Copy out the first line of the listing and every line after it, exactly, until you have copied the line containing "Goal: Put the".

───── DATA

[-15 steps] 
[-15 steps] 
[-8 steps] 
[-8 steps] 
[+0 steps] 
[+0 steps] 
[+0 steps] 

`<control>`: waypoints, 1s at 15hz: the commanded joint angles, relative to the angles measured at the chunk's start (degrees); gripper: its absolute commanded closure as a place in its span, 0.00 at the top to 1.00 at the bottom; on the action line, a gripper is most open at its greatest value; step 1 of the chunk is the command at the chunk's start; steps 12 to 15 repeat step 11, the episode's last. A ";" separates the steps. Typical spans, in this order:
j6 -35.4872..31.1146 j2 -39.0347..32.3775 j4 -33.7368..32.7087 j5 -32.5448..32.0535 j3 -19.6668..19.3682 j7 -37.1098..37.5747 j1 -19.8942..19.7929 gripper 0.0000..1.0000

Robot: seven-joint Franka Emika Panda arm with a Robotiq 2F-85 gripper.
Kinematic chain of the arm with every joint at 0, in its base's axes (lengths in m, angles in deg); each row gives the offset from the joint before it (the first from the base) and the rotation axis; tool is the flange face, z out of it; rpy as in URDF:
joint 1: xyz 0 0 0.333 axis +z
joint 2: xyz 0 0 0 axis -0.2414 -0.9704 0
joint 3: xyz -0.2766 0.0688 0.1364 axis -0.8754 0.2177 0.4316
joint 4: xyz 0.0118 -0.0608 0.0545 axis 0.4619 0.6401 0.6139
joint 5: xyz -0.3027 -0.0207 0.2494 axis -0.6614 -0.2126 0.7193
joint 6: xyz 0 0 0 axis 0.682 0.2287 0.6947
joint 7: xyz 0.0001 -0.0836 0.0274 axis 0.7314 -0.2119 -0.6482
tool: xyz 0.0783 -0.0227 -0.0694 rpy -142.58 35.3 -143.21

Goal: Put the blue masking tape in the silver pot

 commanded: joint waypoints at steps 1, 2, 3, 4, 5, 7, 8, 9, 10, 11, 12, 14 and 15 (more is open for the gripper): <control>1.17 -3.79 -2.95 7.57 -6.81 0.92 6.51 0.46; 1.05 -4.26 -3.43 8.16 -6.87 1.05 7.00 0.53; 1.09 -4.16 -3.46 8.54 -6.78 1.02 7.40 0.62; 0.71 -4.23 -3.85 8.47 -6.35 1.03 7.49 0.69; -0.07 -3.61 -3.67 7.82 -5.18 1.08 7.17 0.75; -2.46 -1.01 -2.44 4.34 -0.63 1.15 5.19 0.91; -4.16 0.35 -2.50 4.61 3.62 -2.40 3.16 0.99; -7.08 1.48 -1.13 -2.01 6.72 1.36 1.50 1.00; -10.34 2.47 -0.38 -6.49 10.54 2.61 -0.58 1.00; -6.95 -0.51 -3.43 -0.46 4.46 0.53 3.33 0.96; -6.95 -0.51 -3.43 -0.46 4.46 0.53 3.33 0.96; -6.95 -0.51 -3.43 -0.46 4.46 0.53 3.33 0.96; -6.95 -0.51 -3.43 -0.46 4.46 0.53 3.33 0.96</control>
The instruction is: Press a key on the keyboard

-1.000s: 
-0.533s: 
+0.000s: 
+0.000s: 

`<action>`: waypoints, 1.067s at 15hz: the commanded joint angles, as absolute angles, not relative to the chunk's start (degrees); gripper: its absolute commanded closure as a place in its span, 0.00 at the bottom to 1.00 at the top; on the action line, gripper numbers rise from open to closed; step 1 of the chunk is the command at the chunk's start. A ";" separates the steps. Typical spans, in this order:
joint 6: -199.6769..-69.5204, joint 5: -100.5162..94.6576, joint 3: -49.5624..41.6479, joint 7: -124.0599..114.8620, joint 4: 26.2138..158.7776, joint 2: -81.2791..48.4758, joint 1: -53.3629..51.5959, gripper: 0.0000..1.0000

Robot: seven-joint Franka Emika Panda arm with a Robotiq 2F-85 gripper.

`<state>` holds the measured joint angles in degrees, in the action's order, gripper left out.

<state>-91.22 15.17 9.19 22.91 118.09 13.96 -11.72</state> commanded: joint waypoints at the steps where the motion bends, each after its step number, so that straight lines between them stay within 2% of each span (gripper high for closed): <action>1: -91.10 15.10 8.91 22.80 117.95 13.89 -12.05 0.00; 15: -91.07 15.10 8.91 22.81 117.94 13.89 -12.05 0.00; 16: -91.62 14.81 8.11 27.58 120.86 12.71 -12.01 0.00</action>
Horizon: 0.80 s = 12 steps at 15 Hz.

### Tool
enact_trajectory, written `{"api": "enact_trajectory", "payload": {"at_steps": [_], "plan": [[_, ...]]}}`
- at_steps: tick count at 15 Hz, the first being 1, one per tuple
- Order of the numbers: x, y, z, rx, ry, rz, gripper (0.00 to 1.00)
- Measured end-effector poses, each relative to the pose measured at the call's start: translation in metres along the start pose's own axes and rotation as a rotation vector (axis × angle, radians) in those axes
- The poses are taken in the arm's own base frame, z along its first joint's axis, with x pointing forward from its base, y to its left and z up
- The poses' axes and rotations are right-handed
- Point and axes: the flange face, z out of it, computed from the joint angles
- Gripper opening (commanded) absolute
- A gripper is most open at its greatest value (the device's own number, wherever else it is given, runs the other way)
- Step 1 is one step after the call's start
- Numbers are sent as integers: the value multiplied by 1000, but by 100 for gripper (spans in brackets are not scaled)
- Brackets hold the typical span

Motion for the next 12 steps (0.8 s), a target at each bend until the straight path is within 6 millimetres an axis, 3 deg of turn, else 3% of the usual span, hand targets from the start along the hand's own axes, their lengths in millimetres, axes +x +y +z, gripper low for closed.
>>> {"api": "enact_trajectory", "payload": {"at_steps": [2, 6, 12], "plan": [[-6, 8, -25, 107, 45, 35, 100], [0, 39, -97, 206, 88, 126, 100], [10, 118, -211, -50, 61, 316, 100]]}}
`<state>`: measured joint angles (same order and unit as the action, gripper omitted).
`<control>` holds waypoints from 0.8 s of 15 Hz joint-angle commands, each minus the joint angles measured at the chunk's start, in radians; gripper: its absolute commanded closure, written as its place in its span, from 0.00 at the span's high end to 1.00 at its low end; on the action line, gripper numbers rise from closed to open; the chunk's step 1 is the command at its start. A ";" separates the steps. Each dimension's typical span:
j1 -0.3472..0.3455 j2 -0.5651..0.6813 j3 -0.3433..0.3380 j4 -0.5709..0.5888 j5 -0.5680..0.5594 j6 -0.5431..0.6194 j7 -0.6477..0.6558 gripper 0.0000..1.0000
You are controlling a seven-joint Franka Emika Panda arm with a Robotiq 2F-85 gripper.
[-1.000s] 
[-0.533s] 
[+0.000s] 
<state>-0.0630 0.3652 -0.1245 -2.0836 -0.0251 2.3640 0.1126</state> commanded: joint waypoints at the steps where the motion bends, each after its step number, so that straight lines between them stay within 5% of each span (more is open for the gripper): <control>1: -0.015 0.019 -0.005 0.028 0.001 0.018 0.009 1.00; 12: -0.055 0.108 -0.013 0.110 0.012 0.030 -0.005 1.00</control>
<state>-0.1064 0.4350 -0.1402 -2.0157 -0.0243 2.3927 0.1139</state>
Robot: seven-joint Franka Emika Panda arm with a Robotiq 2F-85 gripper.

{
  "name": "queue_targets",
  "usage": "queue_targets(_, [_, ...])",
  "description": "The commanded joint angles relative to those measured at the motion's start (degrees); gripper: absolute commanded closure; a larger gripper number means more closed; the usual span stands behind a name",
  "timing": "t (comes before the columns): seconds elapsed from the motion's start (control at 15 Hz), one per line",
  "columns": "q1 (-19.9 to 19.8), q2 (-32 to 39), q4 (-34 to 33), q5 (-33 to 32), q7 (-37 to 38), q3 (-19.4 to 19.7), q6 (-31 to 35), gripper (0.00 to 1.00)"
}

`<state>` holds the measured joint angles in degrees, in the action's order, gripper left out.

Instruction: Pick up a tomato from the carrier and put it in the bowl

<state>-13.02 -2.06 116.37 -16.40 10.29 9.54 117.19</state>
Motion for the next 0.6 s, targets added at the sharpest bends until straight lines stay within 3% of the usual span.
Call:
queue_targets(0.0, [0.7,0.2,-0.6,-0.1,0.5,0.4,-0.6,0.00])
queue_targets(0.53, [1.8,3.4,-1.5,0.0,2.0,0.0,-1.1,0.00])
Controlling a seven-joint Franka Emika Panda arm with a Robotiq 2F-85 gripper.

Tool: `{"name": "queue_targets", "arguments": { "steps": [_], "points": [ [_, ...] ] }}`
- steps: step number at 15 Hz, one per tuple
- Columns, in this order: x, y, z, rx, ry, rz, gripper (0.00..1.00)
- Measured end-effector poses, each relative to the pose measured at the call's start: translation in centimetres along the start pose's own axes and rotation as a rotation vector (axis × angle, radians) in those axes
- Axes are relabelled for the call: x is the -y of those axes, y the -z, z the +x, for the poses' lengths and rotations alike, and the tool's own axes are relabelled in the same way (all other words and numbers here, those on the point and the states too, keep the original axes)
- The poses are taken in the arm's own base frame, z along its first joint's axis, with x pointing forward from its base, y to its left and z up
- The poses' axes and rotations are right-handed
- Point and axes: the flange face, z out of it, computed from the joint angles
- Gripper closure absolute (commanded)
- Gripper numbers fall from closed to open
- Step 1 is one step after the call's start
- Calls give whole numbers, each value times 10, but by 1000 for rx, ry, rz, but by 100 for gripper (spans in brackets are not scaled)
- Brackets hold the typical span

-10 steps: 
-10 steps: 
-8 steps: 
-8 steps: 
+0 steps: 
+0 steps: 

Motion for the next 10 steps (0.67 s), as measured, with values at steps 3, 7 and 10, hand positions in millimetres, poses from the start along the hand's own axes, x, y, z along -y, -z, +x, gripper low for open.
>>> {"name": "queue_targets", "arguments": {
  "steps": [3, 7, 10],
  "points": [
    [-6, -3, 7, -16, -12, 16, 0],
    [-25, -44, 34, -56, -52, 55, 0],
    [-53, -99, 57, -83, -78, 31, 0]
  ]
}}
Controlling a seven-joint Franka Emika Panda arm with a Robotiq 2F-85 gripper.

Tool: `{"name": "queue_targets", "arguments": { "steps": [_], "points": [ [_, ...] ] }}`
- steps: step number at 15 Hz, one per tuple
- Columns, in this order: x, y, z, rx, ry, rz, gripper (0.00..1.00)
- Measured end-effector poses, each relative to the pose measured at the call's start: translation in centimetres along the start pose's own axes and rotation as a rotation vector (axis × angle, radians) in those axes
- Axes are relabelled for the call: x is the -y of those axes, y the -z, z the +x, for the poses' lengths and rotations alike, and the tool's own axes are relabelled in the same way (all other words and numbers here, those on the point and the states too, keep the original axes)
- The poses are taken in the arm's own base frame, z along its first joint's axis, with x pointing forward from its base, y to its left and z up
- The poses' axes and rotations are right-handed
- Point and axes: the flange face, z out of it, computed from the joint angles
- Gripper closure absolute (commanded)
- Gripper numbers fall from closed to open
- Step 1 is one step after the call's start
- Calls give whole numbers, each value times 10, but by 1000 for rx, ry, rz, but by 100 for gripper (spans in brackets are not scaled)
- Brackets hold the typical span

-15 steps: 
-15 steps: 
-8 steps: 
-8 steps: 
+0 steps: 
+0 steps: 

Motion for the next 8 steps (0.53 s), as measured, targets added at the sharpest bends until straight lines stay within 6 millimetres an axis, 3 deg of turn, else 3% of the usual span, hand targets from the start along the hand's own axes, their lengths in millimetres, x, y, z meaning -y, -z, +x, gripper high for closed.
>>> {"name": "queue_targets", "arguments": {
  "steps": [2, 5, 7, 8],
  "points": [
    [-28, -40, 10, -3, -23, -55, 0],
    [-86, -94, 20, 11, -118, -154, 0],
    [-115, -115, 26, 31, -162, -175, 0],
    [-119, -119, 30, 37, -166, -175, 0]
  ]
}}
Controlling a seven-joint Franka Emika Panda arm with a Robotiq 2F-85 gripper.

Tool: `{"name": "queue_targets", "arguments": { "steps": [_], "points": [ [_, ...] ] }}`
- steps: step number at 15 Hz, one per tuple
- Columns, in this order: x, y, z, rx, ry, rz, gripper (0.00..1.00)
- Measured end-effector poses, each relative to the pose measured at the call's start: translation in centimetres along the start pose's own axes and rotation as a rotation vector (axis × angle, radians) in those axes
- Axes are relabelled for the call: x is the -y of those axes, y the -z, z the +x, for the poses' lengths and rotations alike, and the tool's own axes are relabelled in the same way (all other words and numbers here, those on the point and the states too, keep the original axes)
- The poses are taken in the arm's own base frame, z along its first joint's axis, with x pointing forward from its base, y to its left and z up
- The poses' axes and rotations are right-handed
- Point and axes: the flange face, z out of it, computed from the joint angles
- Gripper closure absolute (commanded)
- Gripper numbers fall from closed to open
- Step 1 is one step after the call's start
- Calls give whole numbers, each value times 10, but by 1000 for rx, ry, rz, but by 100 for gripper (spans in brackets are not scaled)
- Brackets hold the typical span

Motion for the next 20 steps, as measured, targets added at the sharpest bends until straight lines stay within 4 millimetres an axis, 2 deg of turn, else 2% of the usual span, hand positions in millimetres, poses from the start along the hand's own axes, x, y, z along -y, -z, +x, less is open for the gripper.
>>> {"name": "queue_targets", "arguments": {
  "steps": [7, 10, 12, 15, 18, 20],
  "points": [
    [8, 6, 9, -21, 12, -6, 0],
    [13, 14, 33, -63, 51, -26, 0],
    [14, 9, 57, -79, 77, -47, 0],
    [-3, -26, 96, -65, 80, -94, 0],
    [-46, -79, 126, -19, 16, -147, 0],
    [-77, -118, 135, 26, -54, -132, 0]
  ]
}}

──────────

- _SOLUTION FOR THIS EXERCISE_
[-15 steps] 
[-15 steps] 
[-8 steps] 
[-8 steps] 
[+0 steps] 
[+0 steps] 
[+0 steps] 

`<control>`: waypoints, 1s at 15hz: the commanded joint angles, relative to the angles measured at the chunk's start (degrees); gripper: its absolute commanded closure as a place in its span, 0.00 at the top to 1.00 at the bottom; on the action line, a gripper is most open at its greatest value; step 1 of the chunk is the command at the chunk's start; steps 12 to 15 repeat step 11, the episode's last. A ";" separates the steps. Typical spans, in this order:
j6 -35.4872..31.1146 j2 -39.0347..32.3775 j4 -33.7368..32.7087 j5 -32.5448..32.0535 j3 -19.6668..19.3682 j7 -37.1098..37.5747 j1 -19.8942..19.7929 gripper 0.0000..1.0000

Robot: seven-joint Franka Emika Panda arm with a Robotiq 2F-85 gripper.
Kinematic chain of the arm with every joint at 0, in its base's axes (lengths in m, angles in deg); each row gives the offset from the joint before it (the first from the base) and the rotation axis; tool is the flange face, z out of it; rpy as in URDF:
joint 1: xyz 0 0 0.333 axis +z
joint 2: xyz 0 0 0 axis -0.2414 -0.9704 0
joint 3: xyz -0.2766 0.0688 0.1364 axis -0.8754 0.2177 0.4316
joint 4: xyz 0.0118 -0.0608 0.0545 axis 0.4619 0.6401 0.6139
joint 5: xyz -0.3027 -0.0207 0.2494 axis -0.6614 -0.2126 0.7193
joint 6: xyz 0 0 0 axis 0.682 0.2287 0.6947
joint 7: xyz 0.0001 -0.0836 0.0274 axis 0.7314 -0.2119 -0.6482
tool: xyz 0.0783 -0.0227 -0.0694 rpy -142.58 35.3 -143.21

Goal: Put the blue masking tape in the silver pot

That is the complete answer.